Raben lassen sich von den Emotionen eines frustrierten Artgenossen anstecken
Wien (universität) - Für ein erfolgreiches Miteinander in sozialen Gruppen sind Informationen
über die Emotionen der Artgenossen entscheidend. Eine Möglichkeit des Informationsaustausches ist emotionale
Ansteckung. Sie gilt als ein grundlegendes Element für Empathie, die auch bei Tieren ausgebildet sein könnte.
Studien an Tieren stoßen jedoch auf methodische Schwierigkeiten dabei, die Übertragungen von Emotionen
nachzuweisen. Eine Zusammenarbeit zwischen KognitionsbiologInnen und Sozialen NeurowissenschafterInnen an der Universität
Wien hat hierbei durch die Integration von verhaltensbiologischen und psychologischen Methoden einen entscheidenden
Fortschritt erzielt. Raben, die das frustrierte Verhalten eines Artgenossen beobachteten, zeigten sich anschließend
pessimistisch in der Einschätzung von ambivalenten Testsituationen, was eine Übertragung der Emotion
zwischen den Tieren nahelegt. Die Ergebnisse der Studie erscheinen aktuell in der Fachzeitschrift Proceedings of
the National Academy of Sciences of the United States of America.
Eine interdisziplinäre Gruppe um Thomas Bugnyar vom Department für Kognitionsbiologie und Claus Lamm
vom Institut für Psychologische Grundlagenforschung und Forschungsmethoden an der Universität Wien testete
emotionale Übertragung an zahmen Raben, die daran gewöhnt sind an Verhaltensexperimenten teilzunehmen.

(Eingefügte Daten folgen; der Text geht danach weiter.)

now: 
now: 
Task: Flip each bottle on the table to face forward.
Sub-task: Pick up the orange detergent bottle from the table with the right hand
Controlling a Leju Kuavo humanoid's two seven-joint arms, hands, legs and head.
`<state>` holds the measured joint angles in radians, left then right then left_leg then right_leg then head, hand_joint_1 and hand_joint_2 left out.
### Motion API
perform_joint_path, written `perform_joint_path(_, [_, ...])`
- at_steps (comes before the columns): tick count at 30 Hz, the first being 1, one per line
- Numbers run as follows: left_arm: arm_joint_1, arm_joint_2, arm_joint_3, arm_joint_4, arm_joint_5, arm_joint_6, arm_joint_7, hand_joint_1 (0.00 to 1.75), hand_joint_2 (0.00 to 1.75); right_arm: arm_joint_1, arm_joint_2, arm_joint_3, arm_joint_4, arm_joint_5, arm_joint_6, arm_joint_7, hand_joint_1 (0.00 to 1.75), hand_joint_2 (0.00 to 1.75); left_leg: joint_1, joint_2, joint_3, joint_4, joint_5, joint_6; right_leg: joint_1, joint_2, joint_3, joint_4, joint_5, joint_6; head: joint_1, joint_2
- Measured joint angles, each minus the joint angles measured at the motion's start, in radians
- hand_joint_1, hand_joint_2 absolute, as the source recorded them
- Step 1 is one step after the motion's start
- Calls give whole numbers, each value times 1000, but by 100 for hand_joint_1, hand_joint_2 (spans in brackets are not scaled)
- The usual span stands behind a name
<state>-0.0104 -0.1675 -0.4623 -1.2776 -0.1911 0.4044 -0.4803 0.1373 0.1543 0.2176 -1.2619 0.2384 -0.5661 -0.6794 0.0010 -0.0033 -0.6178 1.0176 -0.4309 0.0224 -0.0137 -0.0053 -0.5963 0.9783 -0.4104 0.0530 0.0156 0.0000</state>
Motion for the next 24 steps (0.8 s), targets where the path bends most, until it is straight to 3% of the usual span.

Die Forscher induzierten positive oder negative Emotionen in einem der Vögel, indem sie ihn durch ein Guckloch
spähen ließen, hinter dem sich entweder eine sehr beliebte oder völlig unbeliebte Futterbelohnung
befand. Das Verhalten von diesem 'Demonstrator'-Raben konnte von einem anderen Raben beobachtet werden.
Dieser 'Zuschauer'-Rabe wurde vor und nach seiner Beobachtung des 'erfreuten' oder 'frustrierten' 'Demonstrator'
Raben einem einfachen Verhaltenstest unterzogen, der die Einschätzung von ambivalenten Situationen wiedergibt.
Die zusehenden Raben zeigten keinerlei Anzeichen von Verhaltensänderungen, die dem Verhalten des Demonstrators
entsprachen. Sie zeigten jedoch eine pessimistische Einschätzung von ambivalenten Situationen, nachdem sie
einen frustrierten Demonstrator gesehen hatten. Diese Ergebnisse lassen darauf schließen, dass sich Raben
von der negativen Emotion eines Artgenossen anstecken lassen können.
Die Erstautorin der Arbeit, Jessie Adriaense, unterstreicht, dass hiermit erstmals emotionale Übertagung bei
Vögeln experimentell nachgewiesen werden konnte und die verwendeten Methoden auch für andere Arten geeignet
scheinen. Letzteres spiegelt den Wert der interdisziplinären Forschung über Fakultäts- und Fachgrenzen
hinweg wider. Möglich gemacht wurde ihre Forschungstätigkeit durch die Cognitive Science Research Platform,
ein Netzwerk von ForscherInnen im Bereich Kognitionswissenschaften an der Universität Wien. "Obwohl es
in der Praxis alles andere als einfach ist, sich in zwei Forschungsfeldern zu bewegen, bin ich froh, dass ich die
Möglichkeiten genutzt habe, die mir die Cognitive Science Platform geboten hat. Mit unserem integrativen Ansatz
haben wir nicht nur methodische Verbesserungen erreicht, sondern auch einen wichtigen Schritt in Richtung Verständnis
der Evolution von Empathie gemacht", so Adriaense.
Publikation in "PNAS"
Adriaense, J.E.C., Martin, J.S., Schiestl, M., Lamm, C. & Bugnyar,
T. Negative emotional contagion and cognitive bias in common ravens (Corvus corax). Proceedings of the National
Academy of Sciences of the United States of America.